Lo sventurato, buon’anima, rispose.

A questo punto vale la pena rivolgere l’attenzione verso il trattamento dedicato dalla classe a Nanni. E qui, la musica cambia, perché il tenore degli aggettivi a lui riservati afferisce a ben altri campi semantici: “giovane, debole, fallito, ingenuo, lavoratore, irresponsabile, poveraccio, impaurito, solitario”.

Oppure: “sconfitto, pentito, prostrato, cedevole, schiavo, religioso, recidivo”.

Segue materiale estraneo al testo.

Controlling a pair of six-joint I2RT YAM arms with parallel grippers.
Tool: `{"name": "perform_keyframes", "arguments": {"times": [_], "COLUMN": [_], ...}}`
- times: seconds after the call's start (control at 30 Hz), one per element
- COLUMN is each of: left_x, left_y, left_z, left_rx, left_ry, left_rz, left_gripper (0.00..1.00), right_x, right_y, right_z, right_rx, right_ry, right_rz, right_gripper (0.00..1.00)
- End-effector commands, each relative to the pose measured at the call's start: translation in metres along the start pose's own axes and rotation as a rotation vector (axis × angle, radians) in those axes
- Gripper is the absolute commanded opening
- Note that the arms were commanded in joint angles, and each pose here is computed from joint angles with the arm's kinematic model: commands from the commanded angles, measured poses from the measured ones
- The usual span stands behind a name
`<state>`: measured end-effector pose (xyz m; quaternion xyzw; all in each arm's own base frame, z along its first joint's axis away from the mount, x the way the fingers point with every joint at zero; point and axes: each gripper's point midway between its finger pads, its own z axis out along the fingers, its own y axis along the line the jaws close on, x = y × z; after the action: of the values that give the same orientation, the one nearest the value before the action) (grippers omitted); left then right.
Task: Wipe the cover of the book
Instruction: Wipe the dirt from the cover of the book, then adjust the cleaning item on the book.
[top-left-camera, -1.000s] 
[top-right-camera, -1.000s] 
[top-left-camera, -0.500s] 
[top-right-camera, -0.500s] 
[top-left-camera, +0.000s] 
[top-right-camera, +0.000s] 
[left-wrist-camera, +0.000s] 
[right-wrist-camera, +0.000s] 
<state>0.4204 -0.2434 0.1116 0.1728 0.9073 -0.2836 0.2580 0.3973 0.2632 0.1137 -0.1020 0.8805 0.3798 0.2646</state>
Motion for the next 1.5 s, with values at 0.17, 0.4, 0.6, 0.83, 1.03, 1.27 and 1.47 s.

Ma anche: “confuso, disperato, insicuro, traditore, ipocrita, stupido”.

Il giudizio – che autocensura l’agito finale del personaggio, su cui il gruppo si è asserito concorde all’inizio del laboratorio – è, in definitiva, assolutorio e deresponsabilizzante: Nanni è debole (dunque, vittima), non sa resistere, senza spina dorsale, smidollato (e, dunque, omicida?).

Emersioni di significato.

Se le parole scolpiscono il paesaggio nel quale si muovono i nostri pensieri e i ragionamenti che ne scaturiscono, è abbastanza evidente che l’esperimento permesso da La lupa ha in sé un portato di riflessione sociale che è riduttivo definire come attuale: nessuna proiezione didattica preventiva – per quanto nata dentro il malessere scaturito dalla lettura dei dati sugli omicidi di genere – avrebbe potuto prefigurare ciò che è emerso in termini di scissione del giudizio, tanto meno in un gruppo composto da giovani adulte con accesso a informazioni e connessioni, da donne che in varia misura hanno affrontato nella loro vita discriminazioni e limitazioni di genere (a partire dalla negata possibilità di terminare o proseguire gli studi imposta dalle famiglie) e da corsisti non digiuni da esperienze di esclusione o svantaggio (e, per converso, anche di evoluzione e cambiamento). E il dato sul quale varrebbe la pena soffermarsi è proprio l’inconsapevole introiezione dei meccanismi della postura sociale dello stigma operata praticamente da tutti, senza contraddittorio, e stanata da una scrittura di centoquarant’anni fa, con buona pace di chi potrebbe pensare che questa abbia ormai passato il suo tempo. Anzi.

Vuoi misurare il tuo tasso di patriarcato implicito? Leggi Verga. E scopri il mondo in cui vivi.

Postilla, ovvero: finale (una settimana dopo).

«Insomma, prof, guidando verso casa ci ho ripensato. Ma che cosa siamo se non ci accorgiamo delle intenzioni di quello che leggiamo?».